Re: Multi-Column List Partitioning

From: Nitin Jadhav <nitinjadhavpostgres(at)gmail(dot)com>
To: Amul Sul <sulamul(at)gmail(dot)com>
Cc: Amit Langote <amitlangote09(at)gmail(dot)com>, Ashutosh Sharma <ashu(dot)coek88(at)gmail(dot)com>, Rajkumar Raghuwanshi <rajkumar(dot)raghuwanshi(at)enterprisedb(dot)com>, Zhihong Yu <zyu(at)yugabyte(dot)com>, Pg Hackers <pgsql-hackers(at)postgresql(dot)org>
Subject: Re: Multi-Column List Partitioning
Date: 2021-12-29 13:58:19
Message-ID: CAMm1aWbm3D3ArmSk3F2am+MtRLo3eL+pg1j76gbSGYnP9w=1Fg@mail.gmail.com
Views: Raw Message | Whole Thread | Download mbox | Resend email
Thread:
Lists: pgsql-hackers

Thanks for reviewing.

> > > Adding "partnatts" to this struct seems to be unnecessary, AFAIUC,
> > > added that for partition_bound_accepts_nulls(), but we can easily get
> > > that value from the partitioning key & pass an additional argument.
> > > Also, no information about the length of the "isnulls" array.
> >
> > This is required during merge_list_bounds().

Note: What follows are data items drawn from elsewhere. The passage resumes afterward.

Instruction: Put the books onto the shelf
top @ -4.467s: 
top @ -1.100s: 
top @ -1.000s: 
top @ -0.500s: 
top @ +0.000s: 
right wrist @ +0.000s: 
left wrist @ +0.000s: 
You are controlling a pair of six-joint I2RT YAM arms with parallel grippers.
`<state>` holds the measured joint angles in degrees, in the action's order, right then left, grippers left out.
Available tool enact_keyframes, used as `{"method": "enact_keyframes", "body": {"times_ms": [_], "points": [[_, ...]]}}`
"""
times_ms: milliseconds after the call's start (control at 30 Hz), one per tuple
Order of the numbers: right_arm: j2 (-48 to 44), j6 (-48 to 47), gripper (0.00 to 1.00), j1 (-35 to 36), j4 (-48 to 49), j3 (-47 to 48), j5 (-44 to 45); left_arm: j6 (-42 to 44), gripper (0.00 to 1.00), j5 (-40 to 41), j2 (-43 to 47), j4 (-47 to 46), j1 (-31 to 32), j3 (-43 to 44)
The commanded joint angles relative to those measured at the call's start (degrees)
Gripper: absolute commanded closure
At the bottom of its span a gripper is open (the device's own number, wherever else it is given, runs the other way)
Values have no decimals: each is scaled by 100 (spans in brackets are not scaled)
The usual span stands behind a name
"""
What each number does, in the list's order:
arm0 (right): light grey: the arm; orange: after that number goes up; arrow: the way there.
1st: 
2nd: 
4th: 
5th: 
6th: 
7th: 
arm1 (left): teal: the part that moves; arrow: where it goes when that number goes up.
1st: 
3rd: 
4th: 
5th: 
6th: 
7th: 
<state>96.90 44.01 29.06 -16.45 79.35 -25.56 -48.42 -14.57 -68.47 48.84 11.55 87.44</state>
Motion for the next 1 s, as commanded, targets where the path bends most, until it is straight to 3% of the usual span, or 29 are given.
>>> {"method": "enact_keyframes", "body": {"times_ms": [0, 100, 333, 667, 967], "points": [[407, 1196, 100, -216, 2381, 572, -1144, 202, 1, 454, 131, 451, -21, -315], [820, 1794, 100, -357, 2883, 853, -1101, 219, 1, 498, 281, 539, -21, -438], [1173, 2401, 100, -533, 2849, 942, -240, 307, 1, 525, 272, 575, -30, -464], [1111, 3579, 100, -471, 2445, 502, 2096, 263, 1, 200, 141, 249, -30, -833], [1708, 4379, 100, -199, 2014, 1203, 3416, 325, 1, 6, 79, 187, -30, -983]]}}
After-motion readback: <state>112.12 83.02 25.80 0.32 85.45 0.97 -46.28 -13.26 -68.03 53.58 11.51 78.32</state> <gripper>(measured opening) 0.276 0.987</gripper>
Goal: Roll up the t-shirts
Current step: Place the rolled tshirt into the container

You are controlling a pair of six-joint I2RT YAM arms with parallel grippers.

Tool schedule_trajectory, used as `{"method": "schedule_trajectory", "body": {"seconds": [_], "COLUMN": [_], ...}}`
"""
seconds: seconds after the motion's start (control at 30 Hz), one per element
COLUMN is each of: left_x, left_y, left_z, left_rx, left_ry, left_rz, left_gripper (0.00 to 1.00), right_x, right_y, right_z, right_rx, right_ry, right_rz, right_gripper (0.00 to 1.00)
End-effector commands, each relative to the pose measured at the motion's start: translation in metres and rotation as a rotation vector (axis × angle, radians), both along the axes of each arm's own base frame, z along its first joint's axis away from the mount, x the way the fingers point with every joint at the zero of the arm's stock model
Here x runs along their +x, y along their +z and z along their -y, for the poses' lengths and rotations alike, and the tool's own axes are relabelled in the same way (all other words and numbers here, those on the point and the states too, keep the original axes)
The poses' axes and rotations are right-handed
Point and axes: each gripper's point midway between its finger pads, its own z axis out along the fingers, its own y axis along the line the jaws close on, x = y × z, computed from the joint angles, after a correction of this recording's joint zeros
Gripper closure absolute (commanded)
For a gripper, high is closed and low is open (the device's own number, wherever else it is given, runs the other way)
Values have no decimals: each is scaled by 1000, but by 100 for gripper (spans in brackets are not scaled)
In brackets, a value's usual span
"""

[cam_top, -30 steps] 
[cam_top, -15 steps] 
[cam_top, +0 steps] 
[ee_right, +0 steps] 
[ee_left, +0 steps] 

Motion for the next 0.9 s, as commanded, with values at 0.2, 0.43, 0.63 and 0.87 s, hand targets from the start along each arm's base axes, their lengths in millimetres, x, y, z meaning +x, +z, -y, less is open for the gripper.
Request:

AFAIK partition key
> > information is not available here.
> >
>
> You can get that as an argument, see merge_range_bounds().

Fixed.
---

> + char **colname = (char **) palloc0(partnatts * sizeof(char *));
>
> palloc0 is unnecessary.

Fixed.
---

> + foreach(cell2, rowexpr->args)
> + {
> + int idx = foreach_current_index(cell2);
> + Node *expr = lfirst(cell2);
> + Const *val =
> + transformPartitionBoundValue(pstate, expr, colname[i],
> + get_partition_col_typid(key, idx),
> + get_partition_col_typmod(key, idx),
> + get_partition_col_collation(key, idx));
> +
> + values = lappend(values, val);
> + }
>
> Array index for colname should be "idx".

Fixed.
---

> result->scan_default = partition_bound_has_default(boundinfo);
> +
> return result;
> ...
>
> /* Always include the default partition if any. */
> result->scan_default = partition_bound_has_default(boundinfo);
> -
> return result;
>
> ...
> else
> result->scan_default = partition_bound_has_default(boundinfo);
> +
> return result;
> ...
>
> - /* Add columns specified to SET NULL or SET DEFAULT if
> provided. */
> + /*
> + * Add columns specified to SET NULL or SET DEFAULT if
> + * provided.
> + */
>
> spurious change -- look like something not related to your patch.

Fixed.
---

> - * For range partitioning, we must only perform pruning with values
> - * for either all partition keys or a prefix thereof.
> + * For range partitioning and list partitioning, we must only perform
> + * pruning with values for either all partition keys or a prefix
> + * thereof.
> */
> - if (keyno > nvalues && context->strategy == PARTITION_STRATEGY_RANGE)
> + if (keyno > nvalues && (context->strategy == PARTITION_STRATEGY_RANGE ||
> + context->strategy == PARTITION_STRATEGY_LIST))
> break;
>
> I think this is not true for multi-value list partitions, we might
> still want prune partitions for e.g. (100, IS NULL, 20). Correct me
> if I am missing something here.

AFAIK, the above condition/comments says that, either we should
include all keys or prefixes of the partition keys to get the
partition pruning results. For example if we have a table with 2
columns and both are present in the partition key. Let the column
names be 'a' and 'b'.

SELECT * FROM table WHERE a=1 AND b=1; - This query works for pruning
and it refers to a comment which says all partition keys are included.
SELECT * FROM table WHERE b=1; - Here partition pruning does not work
as it does not contain prefix of the partition keys.
SELECT * FROM table WHERE a=1; - This query works fine as column 'a'
is prefix of partition keys.

Please let me know if you need more information.
---

> - * For range partitioning, if we have no clauses for the current key,
> - * we can't consider any later keys either, so we can stop here.
> + * For range partitioning and list partitioning, if we have no clauses
> + * for the current key, we can't consider any later keys either, so we
> + * can stop here.
> */
> - if (part_scheme->strategy == PARTITION_STRATEGY_RANGE &&
> + if ((part_scheme->strategy == PARTITION_STRATEGY_RANGE ||
> + part_scheme->strategy == PARTITION_STRATEGY_LIST) &&
> clauselist == NIL)
> break
>
> Similarly, why would this be true for list partitioning? How can we
> prune partitions if values is for e.g. (100, <not given>, 20).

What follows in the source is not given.